Les Oubliés du Meknès : 70 ans de chape de plomb sur une tragédie politiquement délicate.

Les faits : 1 mois et 2 jours après la signature de l'armistice franco-allemand, un jeune officier « voyou », obnubilé par la chasse au tonnage coulé, aux commandes d'une vedette rapide allemande mitraille et torpille un bateau français, parfaitement identifié comme tel, provoquant la disparition de 420 marins dont de nombreux militaires démobilisés.

Le gouvernement Pétain, dans sa position de vaincu, s'en plaindra mollement auprès des autorités allemandes et taira les circonstances de l'affaire à la presse et au public. Les autorités allemandes rétorquent que le mois accordé aux navires français pour rallier la France était expiré depuis le 22 juillet et que le torpillage du bateau avait eu lieu le 24 juillet ; il convient de noter que cette circulaire avait été transmise tardivement par l'amirauté au Meknès, le 24 pour effet le 22.

À la libération, face à la multitude de faits d'armes, d’exactions et de crimes révélés, la disparition de 420 marins ralliant la France de Vichy et fuyant ce qui allait devenir la France Libre du général de Gaulle (au faîte de sa gloire en 1945), risquait de trouver peu d'empathie dans les médias et l'opinion publique : de nouveau, le « couvercle » est mis sur ce drame.

Ce n'est que par la détermination des associations, des rescapés et descendants des marins qu'en 2009, le tribunal administratif de Rennes rend un jugement reconnaissant la qualification du torpillage du Meknès en crime de guerre, 70 ans après, et qu'enfin une stèle soit érigée à leur mémoire, entre Berneval-le-Grand et Saint-Martin-en-Campagne. 

Stèle des Oubliés du Meknès, d'après http://www.lesoubliesdumeknes.fr

 

IDJ APLINLe soldat anglais enterré au cimetière, dont nous fleurissons la tombe à chaque commémoration, provient lui d’un autre naufrage, celui du Derrycunihy, cargo qui a explosé sur une mine acoustique allemande le 24 juin 1944 au large de Ouistreham, faisant 214 morts et 150 blessés. Son corps est retrouvé sur la plage le 6 septembre 1944, apporté par les courants.

Il s’agit du trooper Ivor Douglas James APLIN, du 43rd Reconnaissance Regiment.

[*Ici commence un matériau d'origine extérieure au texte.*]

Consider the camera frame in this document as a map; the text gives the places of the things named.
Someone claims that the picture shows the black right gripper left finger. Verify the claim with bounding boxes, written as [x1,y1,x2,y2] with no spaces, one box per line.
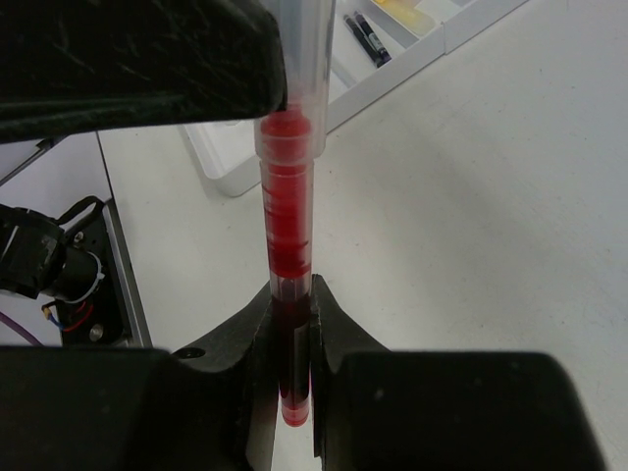
[1,289,275,470]

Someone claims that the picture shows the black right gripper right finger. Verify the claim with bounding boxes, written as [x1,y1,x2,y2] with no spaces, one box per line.
[310,276,606,470]

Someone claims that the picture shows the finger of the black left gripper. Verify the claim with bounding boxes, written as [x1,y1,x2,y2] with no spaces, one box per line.
[1,1,288,143]

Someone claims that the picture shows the red gel pen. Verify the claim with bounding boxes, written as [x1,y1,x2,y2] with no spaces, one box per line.
[256,108,313,427]

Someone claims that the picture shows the black gel pen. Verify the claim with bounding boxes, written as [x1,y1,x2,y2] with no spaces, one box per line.
[342,15,383,69]

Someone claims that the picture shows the purple gel pen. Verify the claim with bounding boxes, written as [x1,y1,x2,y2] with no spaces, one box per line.
[354,10,392,64]

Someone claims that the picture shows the clear pen cap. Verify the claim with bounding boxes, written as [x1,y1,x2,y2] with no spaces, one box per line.
[254,1,336,159]

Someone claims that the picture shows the white compartment tray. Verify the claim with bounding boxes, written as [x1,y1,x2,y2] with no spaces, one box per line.
[182,0,522,197]

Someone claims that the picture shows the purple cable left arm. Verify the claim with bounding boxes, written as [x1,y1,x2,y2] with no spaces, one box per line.
[0,313,40,347]

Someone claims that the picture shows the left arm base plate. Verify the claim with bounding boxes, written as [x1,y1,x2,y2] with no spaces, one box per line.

Depuis le 20 juin, le Derrycunihy était au mouillage au large de Ouistreham, avec à son bord les 500 hommes de ce régiment. Au matin du 24 juin, le navire appareille pour gagner un endroit moins encombré, mais à peine les machines ont-elles été mises en route, qu'une énorme explosion retentit, le navire, touché par une mine à dépression, est coupé en deux, et sa poupe s'enfonça en quelques secondes dans les flots, engloutissant des dizaines d'hommes pris au piège, d'autant plus qu'une partie des véhicules amarrés sur le pont s'est écroulée sur eux.

Le régiment est en grande partie anéanti, avant même les combats qui commencerons le lendemain avec la bataille de l'Odon, près de Caen.